Please filter the data down to the lines that include the word "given" and copy them.

* _Stored data_
+-------+
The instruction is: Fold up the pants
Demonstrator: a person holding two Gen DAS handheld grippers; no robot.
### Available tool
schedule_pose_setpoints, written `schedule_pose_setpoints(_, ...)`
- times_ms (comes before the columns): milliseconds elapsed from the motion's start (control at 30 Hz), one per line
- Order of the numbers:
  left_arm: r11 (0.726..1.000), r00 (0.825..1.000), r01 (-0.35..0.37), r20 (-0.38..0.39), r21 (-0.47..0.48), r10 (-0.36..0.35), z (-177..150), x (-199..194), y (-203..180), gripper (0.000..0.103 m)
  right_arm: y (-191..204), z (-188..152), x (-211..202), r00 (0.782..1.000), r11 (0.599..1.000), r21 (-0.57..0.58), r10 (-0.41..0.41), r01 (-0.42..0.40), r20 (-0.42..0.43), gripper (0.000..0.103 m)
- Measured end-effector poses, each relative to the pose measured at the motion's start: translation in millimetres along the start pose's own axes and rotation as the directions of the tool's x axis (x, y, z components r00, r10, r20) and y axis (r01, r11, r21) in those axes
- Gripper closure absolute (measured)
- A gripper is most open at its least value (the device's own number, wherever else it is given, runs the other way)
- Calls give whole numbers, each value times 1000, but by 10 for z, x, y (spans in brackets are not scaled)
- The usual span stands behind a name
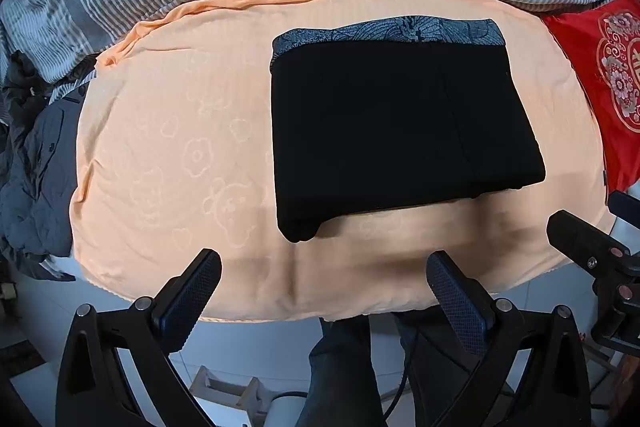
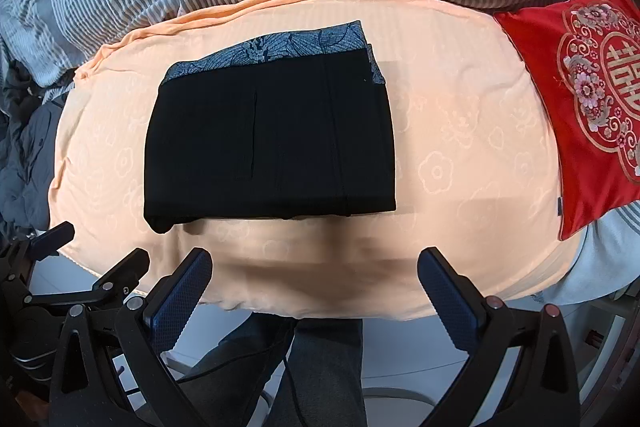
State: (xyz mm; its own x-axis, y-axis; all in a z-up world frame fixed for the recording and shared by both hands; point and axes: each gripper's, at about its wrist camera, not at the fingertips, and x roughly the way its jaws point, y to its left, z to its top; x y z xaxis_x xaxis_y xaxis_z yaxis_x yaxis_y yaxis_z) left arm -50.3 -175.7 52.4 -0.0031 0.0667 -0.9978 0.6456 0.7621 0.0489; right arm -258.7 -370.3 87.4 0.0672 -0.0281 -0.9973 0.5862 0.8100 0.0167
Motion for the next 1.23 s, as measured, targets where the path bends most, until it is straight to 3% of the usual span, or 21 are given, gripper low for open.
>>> schedule_pose_setpoints(1233,1000,1000,6,4,-13,-6,142,129,34,0,-3,169,182,999,1000,-13,4,-4,-41,0)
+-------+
* _Solved exercise_
- A gripper is most open at its least value (the device's own number, wherever else it is given, runs the other way)
Motion for the next 1.23 s, as measured, targets where the path bends most, until it is straight to 3% of the usual span, or 21 are given, gripper low for open.

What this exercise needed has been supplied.